◆ EXERCISE OBJECTIVE ◆
Beginning with the first line, please repeat the entries exactly and end on the line that contains "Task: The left".

◆ WORKING DATA ◆
- - -

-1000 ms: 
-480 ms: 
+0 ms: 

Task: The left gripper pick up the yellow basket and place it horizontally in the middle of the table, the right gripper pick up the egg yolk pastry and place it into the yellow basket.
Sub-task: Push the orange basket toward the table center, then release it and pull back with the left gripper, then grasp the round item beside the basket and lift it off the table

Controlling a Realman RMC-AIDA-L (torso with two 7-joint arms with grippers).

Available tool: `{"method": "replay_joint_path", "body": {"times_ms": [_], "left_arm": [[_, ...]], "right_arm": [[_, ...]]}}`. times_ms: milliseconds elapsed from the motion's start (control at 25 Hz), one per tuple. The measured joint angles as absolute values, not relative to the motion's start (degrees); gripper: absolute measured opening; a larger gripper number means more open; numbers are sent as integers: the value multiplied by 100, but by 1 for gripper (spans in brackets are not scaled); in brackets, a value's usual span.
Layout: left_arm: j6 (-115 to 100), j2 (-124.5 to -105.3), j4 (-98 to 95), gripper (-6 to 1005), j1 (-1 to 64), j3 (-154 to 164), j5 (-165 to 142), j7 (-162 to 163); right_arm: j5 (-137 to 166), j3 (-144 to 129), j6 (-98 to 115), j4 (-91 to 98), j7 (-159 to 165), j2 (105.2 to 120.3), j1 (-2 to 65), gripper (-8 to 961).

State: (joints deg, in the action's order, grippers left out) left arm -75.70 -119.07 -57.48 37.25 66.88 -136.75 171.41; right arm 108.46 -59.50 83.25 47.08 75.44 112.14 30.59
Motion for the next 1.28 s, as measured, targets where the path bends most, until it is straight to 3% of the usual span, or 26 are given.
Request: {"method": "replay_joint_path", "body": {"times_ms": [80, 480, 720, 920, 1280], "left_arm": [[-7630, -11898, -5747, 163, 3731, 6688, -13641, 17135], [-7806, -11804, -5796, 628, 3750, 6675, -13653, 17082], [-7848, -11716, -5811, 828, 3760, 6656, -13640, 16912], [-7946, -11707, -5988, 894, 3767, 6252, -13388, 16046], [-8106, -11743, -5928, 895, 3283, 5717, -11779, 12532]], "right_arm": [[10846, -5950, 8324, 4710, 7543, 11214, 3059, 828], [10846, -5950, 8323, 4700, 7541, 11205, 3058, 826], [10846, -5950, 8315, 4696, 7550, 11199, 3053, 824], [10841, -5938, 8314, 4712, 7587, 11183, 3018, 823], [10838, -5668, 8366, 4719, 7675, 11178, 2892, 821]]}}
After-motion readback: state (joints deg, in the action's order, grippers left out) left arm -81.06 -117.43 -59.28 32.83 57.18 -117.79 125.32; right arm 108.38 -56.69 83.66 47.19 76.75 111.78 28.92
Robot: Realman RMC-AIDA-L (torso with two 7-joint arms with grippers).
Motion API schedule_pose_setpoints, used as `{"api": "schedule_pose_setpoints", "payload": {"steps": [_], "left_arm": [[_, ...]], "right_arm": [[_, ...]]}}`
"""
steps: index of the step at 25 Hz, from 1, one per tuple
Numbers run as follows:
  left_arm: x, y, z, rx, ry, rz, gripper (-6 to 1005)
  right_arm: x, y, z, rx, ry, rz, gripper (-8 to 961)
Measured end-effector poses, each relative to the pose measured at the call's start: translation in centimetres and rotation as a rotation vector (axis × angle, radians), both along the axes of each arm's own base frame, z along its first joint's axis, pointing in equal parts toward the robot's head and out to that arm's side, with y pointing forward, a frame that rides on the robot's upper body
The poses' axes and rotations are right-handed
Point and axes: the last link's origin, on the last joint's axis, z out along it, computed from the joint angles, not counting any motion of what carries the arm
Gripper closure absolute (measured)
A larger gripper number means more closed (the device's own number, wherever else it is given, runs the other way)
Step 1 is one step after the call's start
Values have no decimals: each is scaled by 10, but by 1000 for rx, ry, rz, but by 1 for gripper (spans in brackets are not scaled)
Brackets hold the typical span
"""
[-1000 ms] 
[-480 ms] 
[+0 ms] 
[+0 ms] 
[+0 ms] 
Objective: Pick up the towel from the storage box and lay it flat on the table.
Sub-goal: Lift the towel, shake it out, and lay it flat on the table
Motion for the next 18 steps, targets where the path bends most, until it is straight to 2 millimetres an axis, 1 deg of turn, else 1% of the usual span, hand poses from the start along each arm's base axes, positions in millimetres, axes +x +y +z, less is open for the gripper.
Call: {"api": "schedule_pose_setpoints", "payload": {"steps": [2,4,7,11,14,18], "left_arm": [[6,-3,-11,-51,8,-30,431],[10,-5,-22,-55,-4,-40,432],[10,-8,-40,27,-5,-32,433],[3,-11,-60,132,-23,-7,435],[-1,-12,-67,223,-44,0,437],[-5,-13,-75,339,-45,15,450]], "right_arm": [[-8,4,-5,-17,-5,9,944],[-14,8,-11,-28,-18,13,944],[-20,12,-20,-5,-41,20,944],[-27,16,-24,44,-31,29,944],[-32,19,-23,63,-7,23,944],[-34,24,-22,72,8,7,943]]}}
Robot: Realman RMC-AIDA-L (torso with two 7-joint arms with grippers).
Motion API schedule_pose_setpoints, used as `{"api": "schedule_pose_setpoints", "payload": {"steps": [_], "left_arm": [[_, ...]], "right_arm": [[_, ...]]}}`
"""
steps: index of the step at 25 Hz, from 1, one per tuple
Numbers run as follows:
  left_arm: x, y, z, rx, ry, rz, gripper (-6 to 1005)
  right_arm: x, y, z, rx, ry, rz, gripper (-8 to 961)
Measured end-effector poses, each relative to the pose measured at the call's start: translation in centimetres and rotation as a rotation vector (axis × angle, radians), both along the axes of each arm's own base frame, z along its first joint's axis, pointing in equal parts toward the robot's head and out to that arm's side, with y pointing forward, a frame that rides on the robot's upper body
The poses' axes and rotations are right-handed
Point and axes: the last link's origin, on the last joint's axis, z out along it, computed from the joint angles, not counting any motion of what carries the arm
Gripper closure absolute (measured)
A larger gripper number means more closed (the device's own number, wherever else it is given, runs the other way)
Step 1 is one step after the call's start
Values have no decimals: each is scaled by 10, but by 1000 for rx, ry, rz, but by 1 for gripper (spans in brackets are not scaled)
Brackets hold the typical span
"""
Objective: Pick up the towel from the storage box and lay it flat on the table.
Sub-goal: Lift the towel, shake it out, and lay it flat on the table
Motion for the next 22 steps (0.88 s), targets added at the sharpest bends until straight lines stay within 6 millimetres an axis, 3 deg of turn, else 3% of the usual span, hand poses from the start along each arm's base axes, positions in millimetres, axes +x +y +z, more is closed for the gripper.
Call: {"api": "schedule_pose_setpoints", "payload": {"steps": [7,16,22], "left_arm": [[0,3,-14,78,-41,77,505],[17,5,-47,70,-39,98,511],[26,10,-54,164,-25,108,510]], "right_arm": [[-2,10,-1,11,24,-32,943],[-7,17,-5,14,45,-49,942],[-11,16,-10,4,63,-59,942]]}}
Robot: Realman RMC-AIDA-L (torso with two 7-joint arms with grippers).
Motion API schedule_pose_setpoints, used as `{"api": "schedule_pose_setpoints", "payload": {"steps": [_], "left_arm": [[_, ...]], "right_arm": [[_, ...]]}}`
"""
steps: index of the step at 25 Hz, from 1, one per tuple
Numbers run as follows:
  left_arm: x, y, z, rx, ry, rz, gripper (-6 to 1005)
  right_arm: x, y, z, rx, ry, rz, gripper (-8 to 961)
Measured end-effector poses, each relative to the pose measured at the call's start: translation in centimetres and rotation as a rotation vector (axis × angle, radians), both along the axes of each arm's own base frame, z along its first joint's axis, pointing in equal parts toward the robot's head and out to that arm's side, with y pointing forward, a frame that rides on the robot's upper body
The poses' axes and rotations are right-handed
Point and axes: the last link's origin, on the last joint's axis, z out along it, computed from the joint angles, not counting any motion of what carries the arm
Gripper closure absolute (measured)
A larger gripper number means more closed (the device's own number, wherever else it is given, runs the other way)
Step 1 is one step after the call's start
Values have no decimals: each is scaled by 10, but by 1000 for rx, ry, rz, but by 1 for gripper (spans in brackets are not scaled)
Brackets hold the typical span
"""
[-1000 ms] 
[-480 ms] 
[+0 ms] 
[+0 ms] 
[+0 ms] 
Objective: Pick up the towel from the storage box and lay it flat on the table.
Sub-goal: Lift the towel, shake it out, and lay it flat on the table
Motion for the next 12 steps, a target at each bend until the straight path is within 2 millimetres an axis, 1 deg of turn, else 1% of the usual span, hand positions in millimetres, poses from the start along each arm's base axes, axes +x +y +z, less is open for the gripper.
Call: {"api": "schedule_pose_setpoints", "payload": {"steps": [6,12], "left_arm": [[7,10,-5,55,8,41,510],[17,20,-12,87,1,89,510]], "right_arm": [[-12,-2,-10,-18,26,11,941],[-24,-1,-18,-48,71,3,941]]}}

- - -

◆ EXERCISE OUTPUT ◆
-1000 ms: 
-480 ms: 
+0 ms: 

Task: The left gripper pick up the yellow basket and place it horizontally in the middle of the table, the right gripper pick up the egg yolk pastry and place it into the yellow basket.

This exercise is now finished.